**DESCRIPTION OF THE TASK**
In the lines below, look for "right". Copy each line where it appears.

**DATASET EXCERPT**
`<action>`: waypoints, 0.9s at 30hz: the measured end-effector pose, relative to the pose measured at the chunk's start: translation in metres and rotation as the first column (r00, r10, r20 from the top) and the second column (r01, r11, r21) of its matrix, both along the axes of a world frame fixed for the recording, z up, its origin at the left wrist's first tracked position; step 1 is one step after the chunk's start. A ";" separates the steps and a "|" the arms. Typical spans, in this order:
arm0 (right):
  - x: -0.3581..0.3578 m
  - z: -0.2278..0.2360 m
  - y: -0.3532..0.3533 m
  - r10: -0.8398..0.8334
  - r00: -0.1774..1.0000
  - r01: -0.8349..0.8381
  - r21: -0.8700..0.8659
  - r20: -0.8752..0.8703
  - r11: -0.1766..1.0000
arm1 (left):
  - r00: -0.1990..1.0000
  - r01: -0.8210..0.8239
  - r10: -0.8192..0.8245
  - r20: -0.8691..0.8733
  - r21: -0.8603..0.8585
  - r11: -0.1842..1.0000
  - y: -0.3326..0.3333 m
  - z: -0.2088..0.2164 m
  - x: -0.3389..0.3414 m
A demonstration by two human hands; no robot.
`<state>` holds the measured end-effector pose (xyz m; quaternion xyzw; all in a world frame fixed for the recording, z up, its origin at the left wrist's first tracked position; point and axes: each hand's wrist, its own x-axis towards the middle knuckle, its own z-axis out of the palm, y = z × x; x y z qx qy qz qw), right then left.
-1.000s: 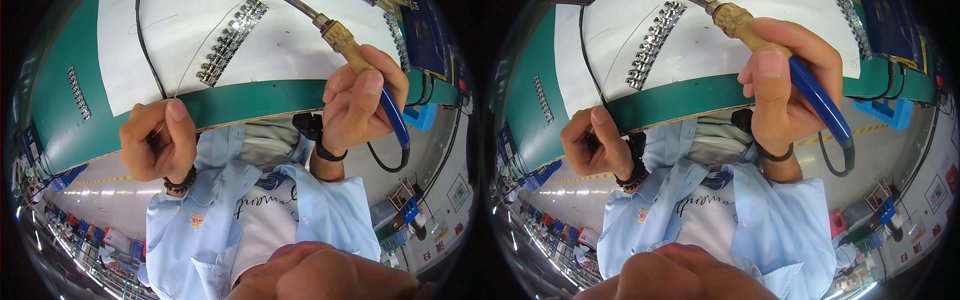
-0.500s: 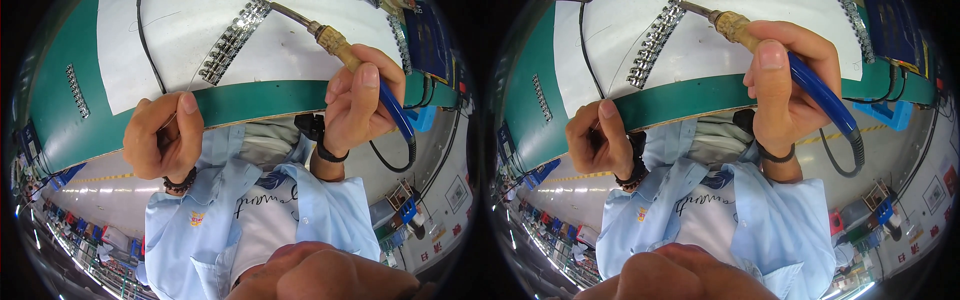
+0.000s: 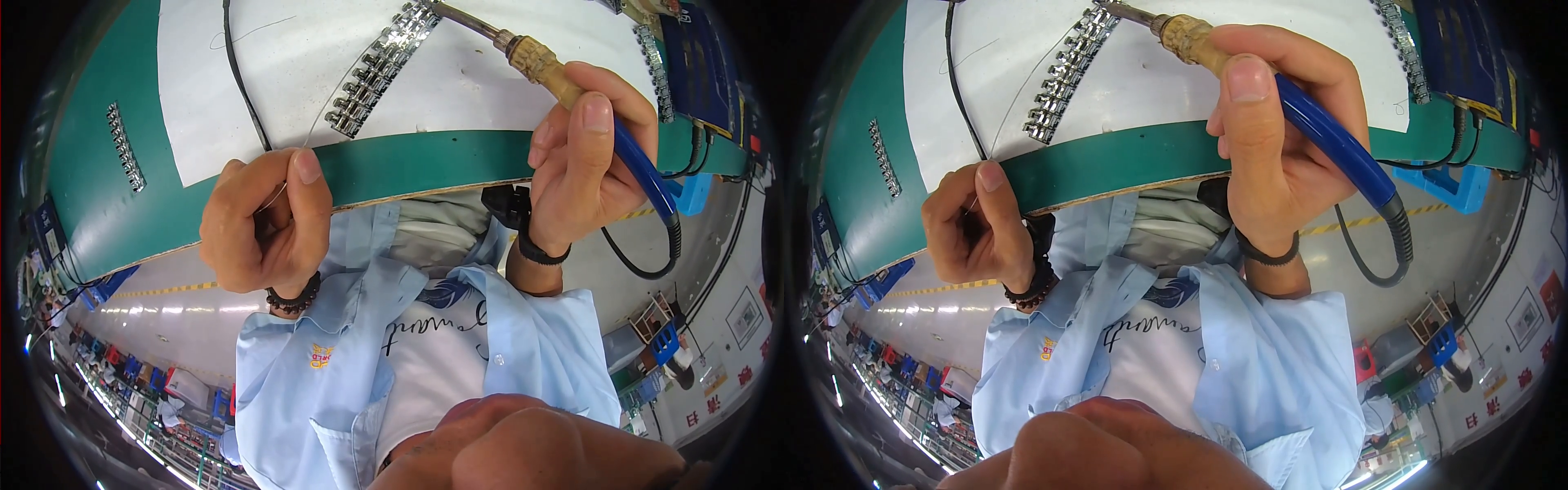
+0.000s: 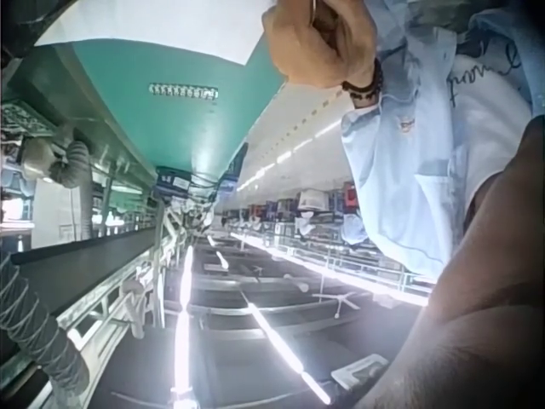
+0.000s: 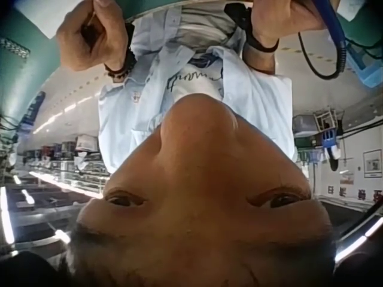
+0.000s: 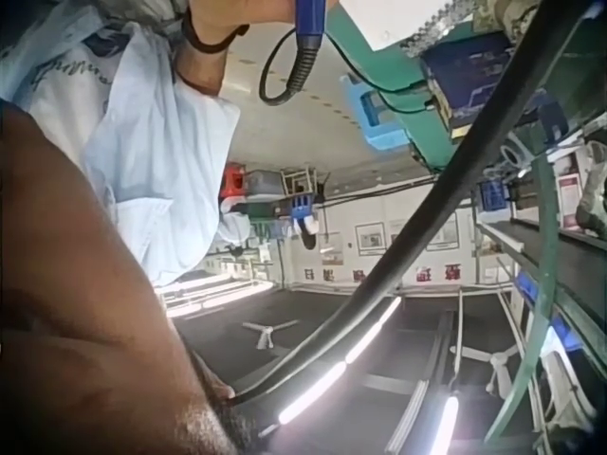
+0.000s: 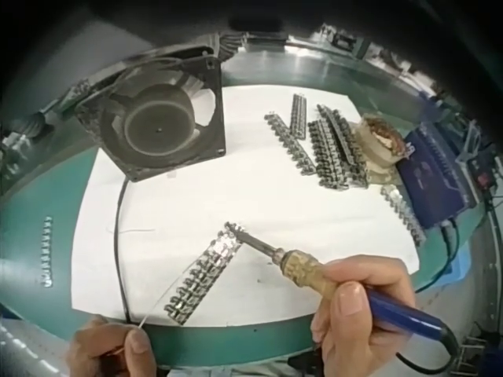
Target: Soldering electronic components onto printed circuit boards at an assembly station.
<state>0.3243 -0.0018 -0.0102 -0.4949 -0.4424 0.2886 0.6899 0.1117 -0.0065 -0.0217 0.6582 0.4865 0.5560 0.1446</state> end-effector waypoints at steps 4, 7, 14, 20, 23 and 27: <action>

**ANSWER AREA**
arm0 (right):
`<state>` holds the measured end-effector pose (xyz m; quaternion xyzw; all in a world frame fixed for the recording, z up, its origin at the left wrist's first tracked position; point and axes: each hand's wrist, its own x-axis towards the middle knuckle, its own z-axis out of the palm, y = z × x; x y z qx qy qz qw), right then left.

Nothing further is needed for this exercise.